§ Task to carry out: Every line that holds the word "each" needs to be copied from the data below.

═════ Material provided

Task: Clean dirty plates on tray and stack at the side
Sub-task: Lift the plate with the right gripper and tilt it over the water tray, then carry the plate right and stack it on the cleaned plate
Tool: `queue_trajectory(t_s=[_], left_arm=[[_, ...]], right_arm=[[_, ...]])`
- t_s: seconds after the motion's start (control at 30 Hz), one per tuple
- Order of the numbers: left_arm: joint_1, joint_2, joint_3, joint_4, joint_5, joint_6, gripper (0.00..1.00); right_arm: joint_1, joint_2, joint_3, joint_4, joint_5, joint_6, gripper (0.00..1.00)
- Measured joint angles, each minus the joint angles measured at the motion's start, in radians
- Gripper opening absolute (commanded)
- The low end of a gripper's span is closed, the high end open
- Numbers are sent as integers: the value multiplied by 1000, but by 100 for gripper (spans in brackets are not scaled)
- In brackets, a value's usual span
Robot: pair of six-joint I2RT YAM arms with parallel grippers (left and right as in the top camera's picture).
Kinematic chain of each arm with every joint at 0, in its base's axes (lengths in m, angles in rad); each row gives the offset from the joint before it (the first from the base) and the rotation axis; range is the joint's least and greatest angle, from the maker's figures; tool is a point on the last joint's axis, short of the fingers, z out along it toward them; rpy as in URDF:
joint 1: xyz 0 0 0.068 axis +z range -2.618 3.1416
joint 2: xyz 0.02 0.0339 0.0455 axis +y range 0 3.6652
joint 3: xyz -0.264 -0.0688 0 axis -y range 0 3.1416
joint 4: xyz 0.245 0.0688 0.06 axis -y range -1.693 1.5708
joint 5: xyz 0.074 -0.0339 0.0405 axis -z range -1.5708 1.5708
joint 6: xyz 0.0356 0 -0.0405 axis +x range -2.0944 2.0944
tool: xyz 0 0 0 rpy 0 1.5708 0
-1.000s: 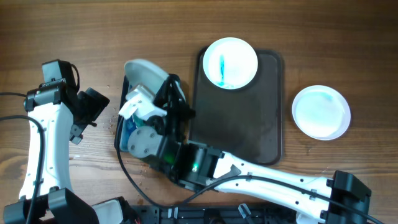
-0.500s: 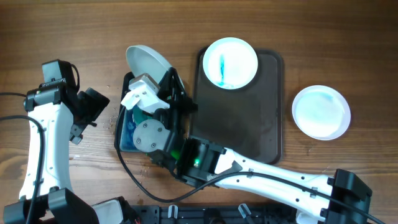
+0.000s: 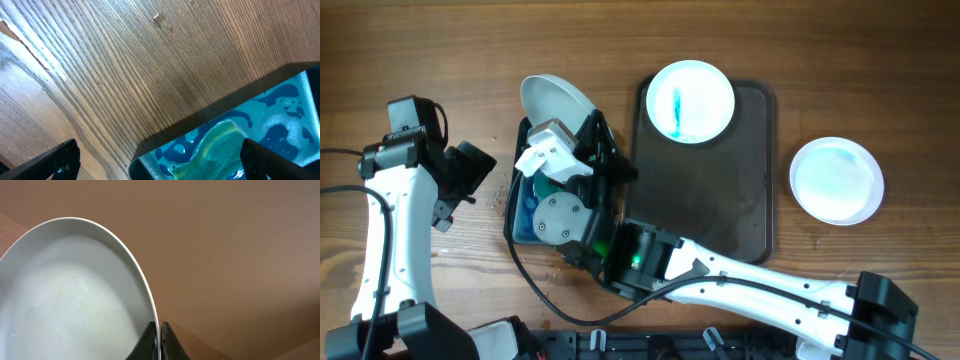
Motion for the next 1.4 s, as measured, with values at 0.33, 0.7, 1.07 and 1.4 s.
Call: queue_trajectory(t_s=[0.33, 0.7, 1.07, 1.4], left_arm=[[0, 0, 0, 0, 0, 0, 100], [0, 0, 0, 0, 0, 0, 100], [0, 0, 0, 0, 0, 0, 100], [0, 0, 0, 0, 0, 0, 100]], right_arm=[[-18, 0, 0, -26, 0, 90, 4], [-107, 0, 0, -436, -243, 550, 4], [-505, -81, 0, -717, -930, 917, 4], [-1144, -330, 2, -1076, -1161, 953, 4]])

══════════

§ Expected output:
- Measured joint angles, each minus the joint angles measured at the motion's start, in radians
Kinematic chain of each arm with every joint at 0, in its base's axes (lengths in m, angles in rad); each row gives the offset from the joint before it (the first from the base) and the rotation axis; range is the joint's least and greatest angle, from the maker's figures; tool is a point on the last joint's axis, short of the fingers, z out along it toward them; rpy as in URDF:

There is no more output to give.